Within a few months I think. Less than a year for sure.

It will totally vary though based on your marketing and advertising efforts.



> Also, how long did it take to get a sale on your website or to open a website?


About a day or so.

You can get sales before your site launches or you can not get a sale in 3+ years. Again, it goes back to how well you market and advertise your t-shirts.



> Who designed your website or how did you design it?


If you'd like specific web designer recommendations, please feel free to post in our Referrals and Recommendations area.



> Any thoughts or comments at where im at is appreciated. Well hope you can help me out, thanks!

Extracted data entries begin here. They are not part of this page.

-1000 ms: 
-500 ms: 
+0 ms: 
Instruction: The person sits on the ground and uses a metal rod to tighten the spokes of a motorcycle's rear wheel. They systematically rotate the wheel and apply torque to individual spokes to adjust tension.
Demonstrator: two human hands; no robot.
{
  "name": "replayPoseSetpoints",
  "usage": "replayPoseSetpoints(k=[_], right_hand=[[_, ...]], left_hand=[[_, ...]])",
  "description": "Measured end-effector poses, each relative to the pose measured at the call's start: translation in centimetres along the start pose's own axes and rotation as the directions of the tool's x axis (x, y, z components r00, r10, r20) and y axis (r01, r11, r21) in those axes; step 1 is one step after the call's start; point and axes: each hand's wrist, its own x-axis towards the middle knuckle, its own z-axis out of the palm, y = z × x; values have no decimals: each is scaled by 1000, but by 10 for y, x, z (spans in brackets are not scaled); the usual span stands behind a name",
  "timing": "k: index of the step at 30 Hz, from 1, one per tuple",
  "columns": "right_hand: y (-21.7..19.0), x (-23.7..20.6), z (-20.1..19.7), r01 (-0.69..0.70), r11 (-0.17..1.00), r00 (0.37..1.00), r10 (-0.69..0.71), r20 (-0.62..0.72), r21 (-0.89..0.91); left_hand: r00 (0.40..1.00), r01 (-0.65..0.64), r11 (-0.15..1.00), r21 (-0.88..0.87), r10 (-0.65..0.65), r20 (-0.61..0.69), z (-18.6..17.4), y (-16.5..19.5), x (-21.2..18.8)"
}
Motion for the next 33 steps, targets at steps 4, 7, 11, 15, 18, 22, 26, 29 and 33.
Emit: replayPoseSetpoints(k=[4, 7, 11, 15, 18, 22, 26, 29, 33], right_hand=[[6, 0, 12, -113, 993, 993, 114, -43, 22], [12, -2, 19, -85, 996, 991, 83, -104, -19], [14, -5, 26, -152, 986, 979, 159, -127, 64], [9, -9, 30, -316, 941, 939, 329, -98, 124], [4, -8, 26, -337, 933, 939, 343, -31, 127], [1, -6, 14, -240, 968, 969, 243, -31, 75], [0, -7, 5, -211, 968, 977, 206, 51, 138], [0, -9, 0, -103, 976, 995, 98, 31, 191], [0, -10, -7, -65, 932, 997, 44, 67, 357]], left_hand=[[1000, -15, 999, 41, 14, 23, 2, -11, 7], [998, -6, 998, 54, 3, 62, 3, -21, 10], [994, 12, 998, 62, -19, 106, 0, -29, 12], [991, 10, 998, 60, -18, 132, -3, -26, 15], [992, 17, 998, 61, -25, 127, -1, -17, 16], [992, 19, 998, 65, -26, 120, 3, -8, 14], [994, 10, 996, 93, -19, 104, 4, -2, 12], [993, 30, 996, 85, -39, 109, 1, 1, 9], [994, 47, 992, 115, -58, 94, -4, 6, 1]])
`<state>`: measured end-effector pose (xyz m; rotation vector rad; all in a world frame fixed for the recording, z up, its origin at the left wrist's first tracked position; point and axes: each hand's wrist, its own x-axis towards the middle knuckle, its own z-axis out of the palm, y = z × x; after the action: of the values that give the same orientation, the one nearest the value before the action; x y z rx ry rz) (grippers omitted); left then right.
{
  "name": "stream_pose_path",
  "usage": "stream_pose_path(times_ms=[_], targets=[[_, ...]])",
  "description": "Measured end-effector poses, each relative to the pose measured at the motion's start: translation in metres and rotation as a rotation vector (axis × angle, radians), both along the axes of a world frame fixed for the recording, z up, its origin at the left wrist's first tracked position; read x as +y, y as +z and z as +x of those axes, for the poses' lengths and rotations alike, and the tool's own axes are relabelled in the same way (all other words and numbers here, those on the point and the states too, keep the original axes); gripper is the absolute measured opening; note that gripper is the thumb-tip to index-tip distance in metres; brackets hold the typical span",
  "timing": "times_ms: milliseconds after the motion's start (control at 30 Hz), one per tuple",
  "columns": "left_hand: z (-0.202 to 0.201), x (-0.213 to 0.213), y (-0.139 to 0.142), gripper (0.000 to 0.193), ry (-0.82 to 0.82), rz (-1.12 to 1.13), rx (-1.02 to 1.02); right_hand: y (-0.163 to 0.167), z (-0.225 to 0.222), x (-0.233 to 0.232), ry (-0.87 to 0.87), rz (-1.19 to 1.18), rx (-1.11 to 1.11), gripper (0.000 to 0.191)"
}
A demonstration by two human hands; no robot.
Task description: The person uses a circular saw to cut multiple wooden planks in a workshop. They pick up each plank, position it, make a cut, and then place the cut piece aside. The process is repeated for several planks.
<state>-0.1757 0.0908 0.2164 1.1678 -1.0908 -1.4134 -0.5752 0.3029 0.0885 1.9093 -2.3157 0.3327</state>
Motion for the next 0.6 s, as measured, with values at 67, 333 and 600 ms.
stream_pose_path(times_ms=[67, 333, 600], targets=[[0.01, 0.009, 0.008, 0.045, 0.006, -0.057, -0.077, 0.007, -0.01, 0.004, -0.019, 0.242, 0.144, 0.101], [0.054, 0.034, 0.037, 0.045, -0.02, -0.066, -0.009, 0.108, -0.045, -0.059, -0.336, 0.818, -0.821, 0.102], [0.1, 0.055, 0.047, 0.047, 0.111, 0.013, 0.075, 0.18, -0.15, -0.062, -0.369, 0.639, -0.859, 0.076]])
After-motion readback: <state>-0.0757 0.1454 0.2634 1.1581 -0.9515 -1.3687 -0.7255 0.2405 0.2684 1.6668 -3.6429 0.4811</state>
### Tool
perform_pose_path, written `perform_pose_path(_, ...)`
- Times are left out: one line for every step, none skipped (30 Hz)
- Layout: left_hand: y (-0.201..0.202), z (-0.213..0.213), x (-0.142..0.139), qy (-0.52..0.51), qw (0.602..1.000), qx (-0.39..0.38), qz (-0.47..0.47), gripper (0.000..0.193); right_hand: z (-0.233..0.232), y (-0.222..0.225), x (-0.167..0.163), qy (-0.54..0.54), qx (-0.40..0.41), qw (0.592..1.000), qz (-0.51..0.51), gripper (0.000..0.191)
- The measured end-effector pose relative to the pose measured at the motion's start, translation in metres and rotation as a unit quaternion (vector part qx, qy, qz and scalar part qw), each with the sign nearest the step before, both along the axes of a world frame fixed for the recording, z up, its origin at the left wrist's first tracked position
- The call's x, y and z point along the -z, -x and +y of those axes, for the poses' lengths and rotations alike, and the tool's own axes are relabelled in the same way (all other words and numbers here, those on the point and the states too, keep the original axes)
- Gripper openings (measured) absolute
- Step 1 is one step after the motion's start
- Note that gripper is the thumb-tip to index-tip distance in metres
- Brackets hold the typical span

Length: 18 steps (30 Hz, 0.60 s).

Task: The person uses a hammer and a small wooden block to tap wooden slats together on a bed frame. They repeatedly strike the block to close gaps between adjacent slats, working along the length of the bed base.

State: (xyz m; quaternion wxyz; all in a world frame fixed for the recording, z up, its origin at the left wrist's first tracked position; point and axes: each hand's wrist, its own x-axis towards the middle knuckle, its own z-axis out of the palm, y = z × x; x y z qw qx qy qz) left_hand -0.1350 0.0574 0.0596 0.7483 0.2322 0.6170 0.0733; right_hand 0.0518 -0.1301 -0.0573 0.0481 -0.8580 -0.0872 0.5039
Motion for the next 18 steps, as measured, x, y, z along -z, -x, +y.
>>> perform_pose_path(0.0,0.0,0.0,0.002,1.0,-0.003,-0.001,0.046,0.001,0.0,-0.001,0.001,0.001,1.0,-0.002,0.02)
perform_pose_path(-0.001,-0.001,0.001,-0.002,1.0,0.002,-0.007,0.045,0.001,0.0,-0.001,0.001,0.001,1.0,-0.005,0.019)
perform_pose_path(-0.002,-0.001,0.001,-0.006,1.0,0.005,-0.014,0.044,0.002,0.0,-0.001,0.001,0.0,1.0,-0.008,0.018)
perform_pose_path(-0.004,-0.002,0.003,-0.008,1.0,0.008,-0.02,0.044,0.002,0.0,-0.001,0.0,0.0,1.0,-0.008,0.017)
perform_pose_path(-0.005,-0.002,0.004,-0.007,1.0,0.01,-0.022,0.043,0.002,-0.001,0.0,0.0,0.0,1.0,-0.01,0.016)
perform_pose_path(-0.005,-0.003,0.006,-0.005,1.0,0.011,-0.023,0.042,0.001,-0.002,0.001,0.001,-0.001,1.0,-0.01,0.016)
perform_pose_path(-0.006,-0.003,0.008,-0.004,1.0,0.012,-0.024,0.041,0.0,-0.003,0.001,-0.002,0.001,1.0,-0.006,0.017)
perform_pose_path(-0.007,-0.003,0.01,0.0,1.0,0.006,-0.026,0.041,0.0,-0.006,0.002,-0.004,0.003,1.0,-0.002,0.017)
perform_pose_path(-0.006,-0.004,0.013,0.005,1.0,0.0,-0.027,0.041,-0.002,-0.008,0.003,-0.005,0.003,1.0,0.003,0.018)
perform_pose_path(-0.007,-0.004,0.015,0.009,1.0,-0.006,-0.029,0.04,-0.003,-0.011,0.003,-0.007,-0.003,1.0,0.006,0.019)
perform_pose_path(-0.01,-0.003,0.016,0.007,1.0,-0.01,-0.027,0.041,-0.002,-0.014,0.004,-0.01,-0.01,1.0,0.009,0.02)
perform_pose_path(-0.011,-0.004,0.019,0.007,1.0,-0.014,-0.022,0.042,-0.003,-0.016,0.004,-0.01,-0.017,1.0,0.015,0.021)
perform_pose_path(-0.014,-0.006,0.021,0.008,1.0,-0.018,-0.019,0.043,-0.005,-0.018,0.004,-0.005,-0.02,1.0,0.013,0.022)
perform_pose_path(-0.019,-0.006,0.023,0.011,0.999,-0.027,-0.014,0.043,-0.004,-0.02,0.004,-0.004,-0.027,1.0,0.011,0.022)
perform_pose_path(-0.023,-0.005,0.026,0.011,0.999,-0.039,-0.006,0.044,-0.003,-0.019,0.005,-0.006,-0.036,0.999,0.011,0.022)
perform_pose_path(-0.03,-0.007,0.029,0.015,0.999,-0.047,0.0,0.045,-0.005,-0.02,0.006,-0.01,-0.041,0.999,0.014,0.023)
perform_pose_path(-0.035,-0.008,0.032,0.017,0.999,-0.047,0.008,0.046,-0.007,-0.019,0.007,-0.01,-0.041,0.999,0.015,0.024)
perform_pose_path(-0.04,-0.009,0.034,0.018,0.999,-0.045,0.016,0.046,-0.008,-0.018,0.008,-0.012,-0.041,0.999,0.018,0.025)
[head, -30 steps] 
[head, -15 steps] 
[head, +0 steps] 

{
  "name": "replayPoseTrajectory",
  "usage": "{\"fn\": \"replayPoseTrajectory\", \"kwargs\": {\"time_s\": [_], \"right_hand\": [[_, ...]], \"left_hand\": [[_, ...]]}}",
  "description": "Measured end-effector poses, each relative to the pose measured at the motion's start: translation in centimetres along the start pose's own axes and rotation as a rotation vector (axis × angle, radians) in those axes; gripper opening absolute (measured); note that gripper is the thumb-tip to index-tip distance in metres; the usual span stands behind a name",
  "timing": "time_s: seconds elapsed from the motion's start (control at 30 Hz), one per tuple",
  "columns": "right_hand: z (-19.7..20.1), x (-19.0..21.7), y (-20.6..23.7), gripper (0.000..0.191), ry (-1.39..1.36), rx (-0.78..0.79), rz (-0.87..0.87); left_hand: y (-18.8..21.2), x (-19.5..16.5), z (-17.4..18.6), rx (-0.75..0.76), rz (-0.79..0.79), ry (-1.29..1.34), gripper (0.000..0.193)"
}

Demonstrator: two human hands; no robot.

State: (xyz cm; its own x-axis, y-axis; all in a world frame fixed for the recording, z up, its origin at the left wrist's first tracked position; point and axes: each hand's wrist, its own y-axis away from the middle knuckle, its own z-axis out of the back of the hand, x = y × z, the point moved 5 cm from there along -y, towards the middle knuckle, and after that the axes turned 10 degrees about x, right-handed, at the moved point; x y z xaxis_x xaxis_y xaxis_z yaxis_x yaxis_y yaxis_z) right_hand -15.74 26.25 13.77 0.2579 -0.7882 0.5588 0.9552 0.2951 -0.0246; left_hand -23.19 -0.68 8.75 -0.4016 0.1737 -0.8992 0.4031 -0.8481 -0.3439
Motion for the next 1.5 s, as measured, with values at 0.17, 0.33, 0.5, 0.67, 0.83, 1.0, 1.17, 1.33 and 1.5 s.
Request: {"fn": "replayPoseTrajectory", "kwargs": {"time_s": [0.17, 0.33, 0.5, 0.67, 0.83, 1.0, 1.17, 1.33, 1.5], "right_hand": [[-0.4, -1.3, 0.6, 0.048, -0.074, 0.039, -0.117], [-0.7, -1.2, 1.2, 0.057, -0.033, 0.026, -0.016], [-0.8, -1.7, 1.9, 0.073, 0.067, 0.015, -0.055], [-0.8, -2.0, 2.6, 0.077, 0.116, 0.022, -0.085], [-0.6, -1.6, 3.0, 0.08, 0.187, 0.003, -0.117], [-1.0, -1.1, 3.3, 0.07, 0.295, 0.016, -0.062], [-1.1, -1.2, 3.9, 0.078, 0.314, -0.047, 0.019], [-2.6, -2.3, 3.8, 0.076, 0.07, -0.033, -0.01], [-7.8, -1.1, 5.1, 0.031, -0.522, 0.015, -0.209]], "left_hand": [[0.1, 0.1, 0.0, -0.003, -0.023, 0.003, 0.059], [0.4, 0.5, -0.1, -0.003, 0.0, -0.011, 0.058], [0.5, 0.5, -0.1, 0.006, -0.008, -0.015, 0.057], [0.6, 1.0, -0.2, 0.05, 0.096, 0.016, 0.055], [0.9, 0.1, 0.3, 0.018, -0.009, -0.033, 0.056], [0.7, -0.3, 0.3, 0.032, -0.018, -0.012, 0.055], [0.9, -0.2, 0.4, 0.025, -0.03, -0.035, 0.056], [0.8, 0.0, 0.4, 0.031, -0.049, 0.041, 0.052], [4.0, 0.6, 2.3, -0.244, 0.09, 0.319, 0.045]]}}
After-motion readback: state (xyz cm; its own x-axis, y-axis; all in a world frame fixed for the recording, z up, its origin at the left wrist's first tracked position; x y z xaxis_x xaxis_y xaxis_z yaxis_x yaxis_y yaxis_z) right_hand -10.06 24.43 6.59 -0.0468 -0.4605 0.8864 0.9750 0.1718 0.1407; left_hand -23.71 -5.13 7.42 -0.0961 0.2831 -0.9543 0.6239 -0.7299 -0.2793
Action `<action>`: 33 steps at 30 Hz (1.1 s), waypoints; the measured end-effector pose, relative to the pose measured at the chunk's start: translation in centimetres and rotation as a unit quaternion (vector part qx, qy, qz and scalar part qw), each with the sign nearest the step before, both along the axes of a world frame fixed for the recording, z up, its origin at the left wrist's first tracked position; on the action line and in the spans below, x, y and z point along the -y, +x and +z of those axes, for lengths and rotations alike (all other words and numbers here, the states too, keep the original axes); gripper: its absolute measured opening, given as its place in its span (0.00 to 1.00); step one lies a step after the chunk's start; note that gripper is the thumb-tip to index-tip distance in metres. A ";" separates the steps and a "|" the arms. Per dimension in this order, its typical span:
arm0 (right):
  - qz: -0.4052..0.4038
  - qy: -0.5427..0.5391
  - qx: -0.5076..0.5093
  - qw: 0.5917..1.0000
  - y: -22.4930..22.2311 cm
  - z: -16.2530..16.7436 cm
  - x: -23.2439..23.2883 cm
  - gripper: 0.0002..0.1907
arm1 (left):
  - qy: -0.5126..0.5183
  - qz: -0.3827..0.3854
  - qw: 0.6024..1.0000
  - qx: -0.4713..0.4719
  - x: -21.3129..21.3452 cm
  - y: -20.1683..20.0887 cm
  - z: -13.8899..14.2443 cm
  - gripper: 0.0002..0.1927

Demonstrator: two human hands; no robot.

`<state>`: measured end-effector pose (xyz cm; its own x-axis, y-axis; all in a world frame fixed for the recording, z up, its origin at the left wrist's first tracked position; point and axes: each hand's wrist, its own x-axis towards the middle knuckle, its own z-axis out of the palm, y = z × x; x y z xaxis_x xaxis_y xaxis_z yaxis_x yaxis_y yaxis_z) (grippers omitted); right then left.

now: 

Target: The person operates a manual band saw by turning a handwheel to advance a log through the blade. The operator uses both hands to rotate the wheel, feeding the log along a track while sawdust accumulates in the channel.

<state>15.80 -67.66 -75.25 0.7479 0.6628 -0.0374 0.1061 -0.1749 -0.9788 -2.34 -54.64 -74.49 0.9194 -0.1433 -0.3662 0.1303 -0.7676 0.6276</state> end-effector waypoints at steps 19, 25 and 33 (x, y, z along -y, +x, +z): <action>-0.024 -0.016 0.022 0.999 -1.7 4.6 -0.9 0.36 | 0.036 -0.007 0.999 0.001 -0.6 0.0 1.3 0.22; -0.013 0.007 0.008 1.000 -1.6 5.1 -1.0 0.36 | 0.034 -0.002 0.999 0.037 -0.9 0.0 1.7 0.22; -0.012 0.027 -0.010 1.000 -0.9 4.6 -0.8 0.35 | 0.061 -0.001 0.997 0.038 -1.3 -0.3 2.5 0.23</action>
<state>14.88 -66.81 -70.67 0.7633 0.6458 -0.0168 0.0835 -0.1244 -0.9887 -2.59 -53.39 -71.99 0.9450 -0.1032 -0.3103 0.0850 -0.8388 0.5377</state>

This is a good place to start: start related topics at T-Shirt Forums


----------



## blankCLOTHING (Feb 20, 2008)

Thanks for all the replies guys, its good to see all the diffrent answers and that you guys did good in your first few months. 

Would you guys recomend opening a bigcartel site? I would use my own domain, instead of the .bigcartel one.


----------



## zainejaz (Oct 17, 2010)

Got in 1 year!!!!


----------



## zainejaz (Oct 17, 2010)

it's always better to open with your own name1 however, I would like suggest keywords related name!


----------



## lincolnapparel (Nov 21, 2009)

It took me about 8 months to break even (largely due to local selling efforts that began at that time).

It took me about 2 months to get my first sale on my website. I designed and coded my website myself. It took me about a week to get the whole thing up and running initially, and I've gradually added features to it since I launched it a little over a year ago.


----------



## Redangie (Oct 22, 2010)

blankCLOTHING said:


> Hey, I just have a few questions about starting up my clothing line....
> 
> First of all I am very new to this, I am good with design so I decieded to try and sell a few of them on my shirts. I am also not too bad in the buisness department as well, haha. I deal with diffrent lingerie online sales a lot.
> 
> ...



Designs and coder- freelancer.com, post a job or something, dont design it your self let someone else do it who has more eperience. 

1. Do you have merchant account? Or will you just accept paypal?
2.You want to make an e-commerce website so need a shoppingcart platform. I use Oscommerce.

3. You breaking even depends on how much time you put into your business to tweak your site and how well you market.

I spent about 2k lingerie when i first started and I was able to pull in 5K+ from that, marketing on facebook etc and testing stuff on my website like buttons etc. Google has a whole range of tools like their google website optimizer and google analytics. 

Really need to concentrate on these things to go into profit and absolutely make a killing because honestly, theres a lot of noobs out their that are too lazy. This market is wide open


----------



## blankCLOTHING (Feb 20, 2008)

Redangie said:


> Designs and coder- freelancer.com, post a job or something, dont design it your self let someone else do it who has more eperience.
> 
> 1. Do you have merchant account? Or will you just accept paypal?
> 2.You want to make an e-commerce website so need a shoppingcart platform. I use Oscommerce.
> ...


I will be accepting paypal and other options through bigcartel.com. That is the plan for now, it is a shoping cart platform. It is very simple to use, they just charge a monthly fee. 

I have a few ways to market my site, once it's up. So I'll see how it goes once I start it all up. 

I will look more into those tools once I am a little more settled. Once I get my site, ill be posting it for any suggestions. Thanks for your help!


----------



## ktbbrand (Jun 11, 2010)

5 months...in person sales > online sales.


----------